***** Supplied data *****

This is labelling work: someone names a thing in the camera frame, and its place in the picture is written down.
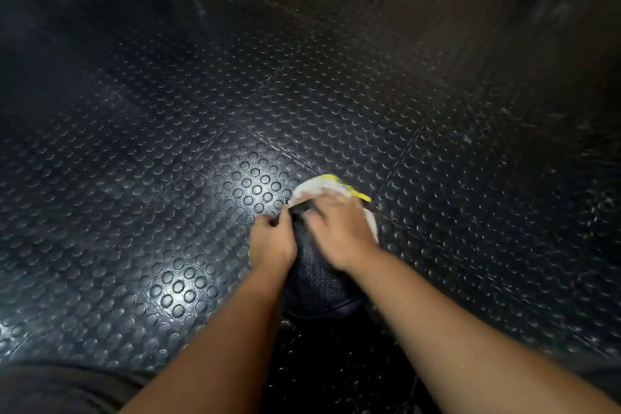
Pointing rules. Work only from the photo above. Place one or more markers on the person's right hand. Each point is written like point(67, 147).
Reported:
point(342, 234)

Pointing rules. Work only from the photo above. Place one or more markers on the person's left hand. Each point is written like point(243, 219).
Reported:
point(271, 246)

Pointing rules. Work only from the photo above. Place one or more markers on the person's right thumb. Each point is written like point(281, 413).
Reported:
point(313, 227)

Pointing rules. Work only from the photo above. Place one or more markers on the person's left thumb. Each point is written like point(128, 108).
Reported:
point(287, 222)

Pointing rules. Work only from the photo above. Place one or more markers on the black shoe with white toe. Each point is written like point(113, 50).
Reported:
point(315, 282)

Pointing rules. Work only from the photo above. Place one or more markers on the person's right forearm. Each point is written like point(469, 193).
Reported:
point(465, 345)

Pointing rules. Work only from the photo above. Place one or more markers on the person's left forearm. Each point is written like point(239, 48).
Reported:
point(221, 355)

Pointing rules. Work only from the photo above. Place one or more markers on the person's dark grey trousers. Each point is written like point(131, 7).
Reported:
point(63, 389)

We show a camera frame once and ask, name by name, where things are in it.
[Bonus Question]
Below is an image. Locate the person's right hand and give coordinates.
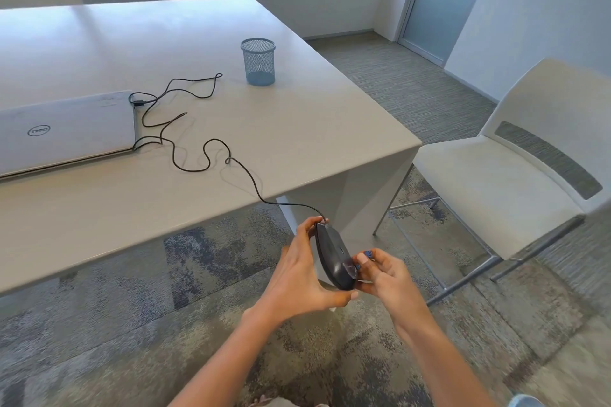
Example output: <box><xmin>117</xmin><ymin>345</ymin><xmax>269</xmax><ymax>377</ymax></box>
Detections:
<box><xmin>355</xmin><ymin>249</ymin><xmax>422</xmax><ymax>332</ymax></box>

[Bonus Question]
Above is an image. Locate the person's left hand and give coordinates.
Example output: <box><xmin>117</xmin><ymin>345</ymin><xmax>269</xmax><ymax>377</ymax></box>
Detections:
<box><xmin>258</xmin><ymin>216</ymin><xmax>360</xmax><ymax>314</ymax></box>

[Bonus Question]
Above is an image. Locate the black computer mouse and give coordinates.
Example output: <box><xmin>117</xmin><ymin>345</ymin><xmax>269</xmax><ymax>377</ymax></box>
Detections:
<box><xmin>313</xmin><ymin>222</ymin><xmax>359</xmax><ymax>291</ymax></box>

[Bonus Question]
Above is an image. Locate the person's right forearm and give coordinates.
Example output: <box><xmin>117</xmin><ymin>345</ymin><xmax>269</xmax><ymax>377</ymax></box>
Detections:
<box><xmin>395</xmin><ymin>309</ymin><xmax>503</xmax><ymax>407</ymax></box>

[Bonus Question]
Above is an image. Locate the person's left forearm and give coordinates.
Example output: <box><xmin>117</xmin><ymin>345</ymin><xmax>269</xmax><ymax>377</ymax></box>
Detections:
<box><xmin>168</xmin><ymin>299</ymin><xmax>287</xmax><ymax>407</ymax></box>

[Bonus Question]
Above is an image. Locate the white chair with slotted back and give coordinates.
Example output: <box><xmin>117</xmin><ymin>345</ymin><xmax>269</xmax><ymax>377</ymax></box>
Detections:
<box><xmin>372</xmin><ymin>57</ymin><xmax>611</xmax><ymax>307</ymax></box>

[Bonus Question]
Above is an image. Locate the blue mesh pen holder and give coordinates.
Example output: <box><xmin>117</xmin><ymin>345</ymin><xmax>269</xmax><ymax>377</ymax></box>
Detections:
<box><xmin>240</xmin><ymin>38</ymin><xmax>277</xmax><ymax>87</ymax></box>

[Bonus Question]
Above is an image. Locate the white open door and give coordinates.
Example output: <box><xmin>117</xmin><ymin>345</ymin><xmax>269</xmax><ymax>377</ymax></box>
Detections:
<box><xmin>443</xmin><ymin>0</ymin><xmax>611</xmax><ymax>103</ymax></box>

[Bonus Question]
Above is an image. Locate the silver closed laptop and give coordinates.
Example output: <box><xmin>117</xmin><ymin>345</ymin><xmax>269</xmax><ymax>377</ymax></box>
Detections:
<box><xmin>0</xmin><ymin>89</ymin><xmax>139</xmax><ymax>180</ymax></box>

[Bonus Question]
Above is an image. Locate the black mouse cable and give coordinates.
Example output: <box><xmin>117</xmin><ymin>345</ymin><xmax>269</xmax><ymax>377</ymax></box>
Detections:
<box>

*****

All lines in the records that contain "black" are to be copied and returned.

■ Result of the task ■
Pointing rules. Work only from the photo above. Place one or more markers on the black shoe with white toe. Each point is written like point(113, 50).
Above is an image. Locate the black computer mouse and give coordinates.
Above is an image. Locate the black mouse cable and give coordinates.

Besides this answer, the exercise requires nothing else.